While the number of new students entering law school has declined over all in recent years, the for-profit sector in particular has taken a big hit, said Kyle McEntee, executive director and co-founder of Law School Transparency, a consumer advocacy group that focuses on legal education.
“Schools didn’t have good outcomes, and the ABA was breathing down their necks with enforcement of standards. Students started voting with their feet,” he said. “For a for-profit enterprise, there are different expectations now.”
The law schools operated by the InfiLaw chain appeared to grow without regard to student success, McEntee said.
Those schools had some of the worst bar-passage rates in their respective states in recent years, although they were comparable to some poor-performing nonprofit institutions. Those outcomes led the Obama administration to cut off Title IV federal aid to Charlotte School of Law, an InfiLaw program in North Carolina that shut down in 2017.
But Florida Coastal, after seeing its bar-passage rates fall below 50 percent two years ago, made a 15-point jump to 62 percent earlier this year. In July bar-passage results, the law school topped 70 percent. Florida International University College of Law had the best results in the state, with a 95.7 percent bar-passage rate.
Scott DeVito, the law school’s then dean, announced in February that Florida Coastal would try to convert to nonprofit status. That process would begin with clearance from the ABA, the school’s accreditor, and will require the approval of the Department of Education, the IRS and Florida state regulators as well. Going nonprofit would allow Florida Coastal to fundraise and help it to recruit new students, Goplerud said.
“Our market research indicates that students are still much more interested in nonprofit entities, particularly in legal education,” he said.
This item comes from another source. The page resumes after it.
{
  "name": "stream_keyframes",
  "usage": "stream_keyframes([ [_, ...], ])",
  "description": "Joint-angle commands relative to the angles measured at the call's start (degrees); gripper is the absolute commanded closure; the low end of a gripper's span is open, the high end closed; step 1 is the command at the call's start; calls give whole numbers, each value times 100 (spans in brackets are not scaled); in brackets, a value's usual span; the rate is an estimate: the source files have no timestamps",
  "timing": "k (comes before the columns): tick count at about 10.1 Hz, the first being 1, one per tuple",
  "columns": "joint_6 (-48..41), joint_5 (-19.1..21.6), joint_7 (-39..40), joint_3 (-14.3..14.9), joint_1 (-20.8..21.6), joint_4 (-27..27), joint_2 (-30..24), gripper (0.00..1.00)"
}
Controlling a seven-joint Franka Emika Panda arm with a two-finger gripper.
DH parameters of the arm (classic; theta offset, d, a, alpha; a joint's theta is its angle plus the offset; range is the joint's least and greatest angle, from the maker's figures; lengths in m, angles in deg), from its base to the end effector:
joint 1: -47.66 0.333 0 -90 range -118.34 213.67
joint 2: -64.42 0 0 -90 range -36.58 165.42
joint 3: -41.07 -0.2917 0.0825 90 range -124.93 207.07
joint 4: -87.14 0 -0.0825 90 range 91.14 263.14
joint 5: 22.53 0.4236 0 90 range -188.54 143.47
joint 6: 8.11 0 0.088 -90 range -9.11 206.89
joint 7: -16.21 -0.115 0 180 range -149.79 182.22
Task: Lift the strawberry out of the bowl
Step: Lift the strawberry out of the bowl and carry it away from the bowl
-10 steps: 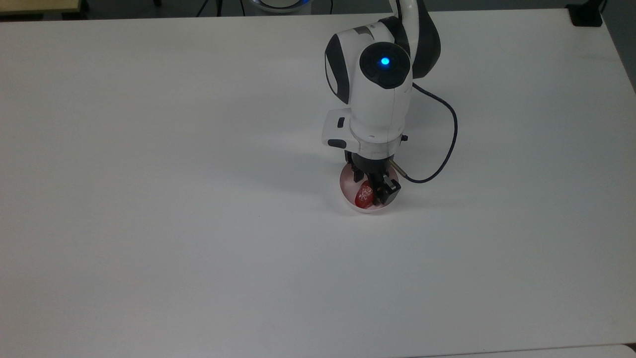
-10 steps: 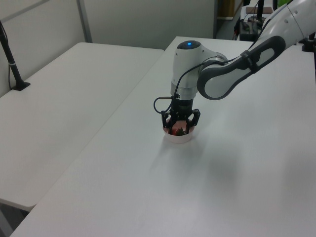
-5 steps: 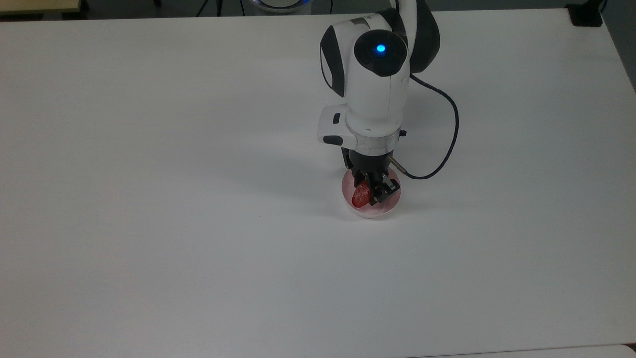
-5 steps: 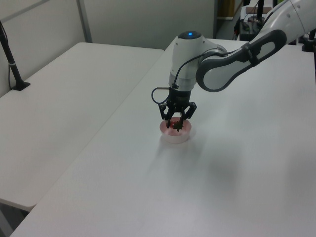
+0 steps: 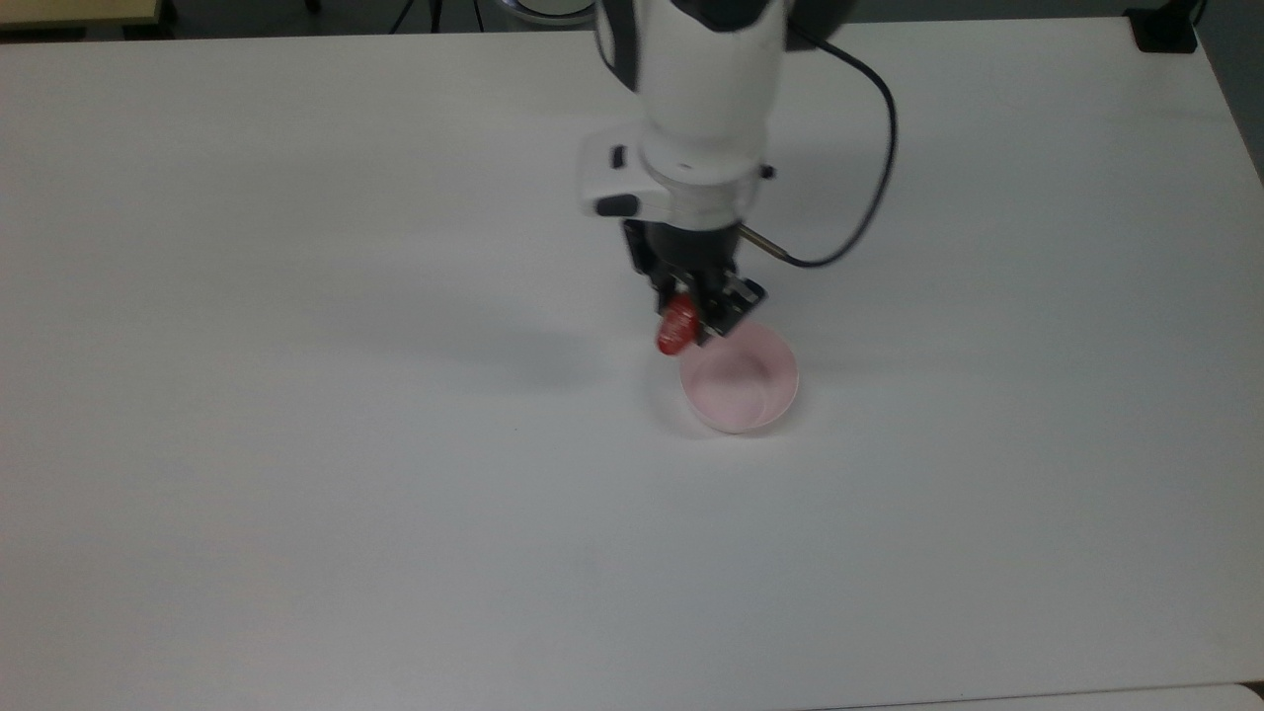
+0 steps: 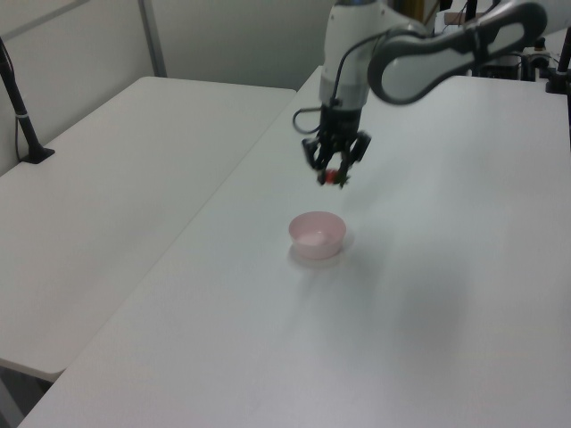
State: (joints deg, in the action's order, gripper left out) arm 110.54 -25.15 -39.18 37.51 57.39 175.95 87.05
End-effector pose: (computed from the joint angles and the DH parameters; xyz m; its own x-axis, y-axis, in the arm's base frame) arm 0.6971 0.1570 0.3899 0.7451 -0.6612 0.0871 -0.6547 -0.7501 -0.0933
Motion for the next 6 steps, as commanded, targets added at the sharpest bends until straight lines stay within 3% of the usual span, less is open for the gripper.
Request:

Some legal education observers are skeptical of those arguments.
“In the for-profit college context, these deals have protected the financial interests of investors,” said Brian Galle, a professor at Georgetown University Law Center.
In recent years, going the nonprofit route has become increasingly popular among the for-profit sector writ large, not just law schools. Among the high-profile nonprofit conversions, Grand Canyon University, one of the most successful for-profit colleges, announced last year it had cleared regulatory hurdles to become a nonprofit. Grand Canyon sold its campus and academic operations to a new nonprofit entity that contracted with the remaining corporation to provide a range of support services.
Florida Coastal leaders envision a different relationship with potential servicers providers.
“There would be a greater level of independence and much more of an arm's-length relationship between the school and the services provider than in the Grand Canyon situation,” Goplerud said.
(Note: this article originally misstated plans to contract with InfiLaw as a servicers provider.)
Bob Shireman, director of higher education excellence and senior fellow at the Century Foundation, said it’s incumbent on accreditors like the ABA to scrutinize whether such proposals to go nonprofit seriously change the structure of a college or university so it doesn’t continue to answer to outside investors.
“If a contract puts a straitjacket on the nonprofit’s ability to decide what’s best for students, then it’s not really operating as a nonprofit. It’s operating as a for-profit in a nonprofit shell,” he said.